Et si cette expédition faisait jaillir de la mer cette société idéale, si cette société idéale fendait l’océan pour s’incarner parce qu’on aurait décidé d’y croire, de vouloir y croire.

Et parce qu’on aurait décidé de l’imaginer, on aurait pu accoster sur une de ces plages, une de ces falaises.

Si nous survivons à cette expédition, nous reviendrons dans un an raconter ce que nous avons découvert.

À présent, il nous faut faire sonner les cornes de brumes pour annoncer à tous notre départ.

Il nous faut larguer les amarres et s’écarter de la rive.

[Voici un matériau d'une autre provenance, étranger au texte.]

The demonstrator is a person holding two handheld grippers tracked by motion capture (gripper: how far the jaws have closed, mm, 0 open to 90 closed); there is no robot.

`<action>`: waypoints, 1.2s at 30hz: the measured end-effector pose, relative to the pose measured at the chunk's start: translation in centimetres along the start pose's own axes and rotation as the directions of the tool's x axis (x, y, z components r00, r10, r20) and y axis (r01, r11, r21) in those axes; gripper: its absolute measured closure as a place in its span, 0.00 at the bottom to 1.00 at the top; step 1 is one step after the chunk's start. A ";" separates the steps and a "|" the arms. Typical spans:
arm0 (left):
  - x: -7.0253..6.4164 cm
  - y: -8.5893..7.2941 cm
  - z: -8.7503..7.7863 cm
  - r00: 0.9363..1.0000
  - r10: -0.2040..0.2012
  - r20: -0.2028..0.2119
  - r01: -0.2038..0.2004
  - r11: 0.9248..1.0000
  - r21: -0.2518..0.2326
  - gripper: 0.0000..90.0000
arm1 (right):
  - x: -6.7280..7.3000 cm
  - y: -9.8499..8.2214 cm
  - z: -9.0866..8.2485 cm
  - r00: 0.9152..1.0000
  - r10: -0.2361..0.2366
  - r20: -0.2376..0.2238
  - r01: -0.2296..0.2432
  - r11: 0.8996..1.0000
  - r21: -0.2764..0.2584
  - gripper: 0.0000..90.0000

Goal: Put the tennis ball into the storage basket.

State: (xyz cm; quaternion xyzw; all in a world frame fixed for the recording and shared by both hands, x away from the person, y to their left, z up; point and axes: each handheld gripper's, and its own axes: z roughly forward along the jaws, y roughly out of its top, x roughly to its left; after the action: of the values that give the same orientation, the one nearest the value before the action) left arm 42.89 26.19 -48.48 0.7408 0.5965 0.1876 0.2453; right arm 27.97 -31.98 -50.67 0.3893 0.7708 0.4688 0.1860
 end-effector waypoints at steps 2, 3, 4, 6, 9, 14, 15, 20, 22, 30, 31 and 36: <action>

L’île d’Utopie existe puisque nous y allons !

Rennes, le 3 juillet 2016

2 commentaires Ajoutez le vôtre

  1. BENQUET MICHEL dit :

    Thomas More still alive ! Straight ahead boys and girls !

    Aimé par 1 personne

  2. le Super flux dit :

    Utopie n’est plus une île bientôt, mais un continent, comme dans le jeu que vous nous avez proposé de jouer : car toutes les îles se connectent ces temps-ci à toute allure !

    Merci pour les belles connexions que vous oeuvrez aussi dans le réel entre le naturel et l’imagnaire… dans le sillon de votre radeau, je vois une flottille magnifique prendre le large et toucher Terre, en même temps.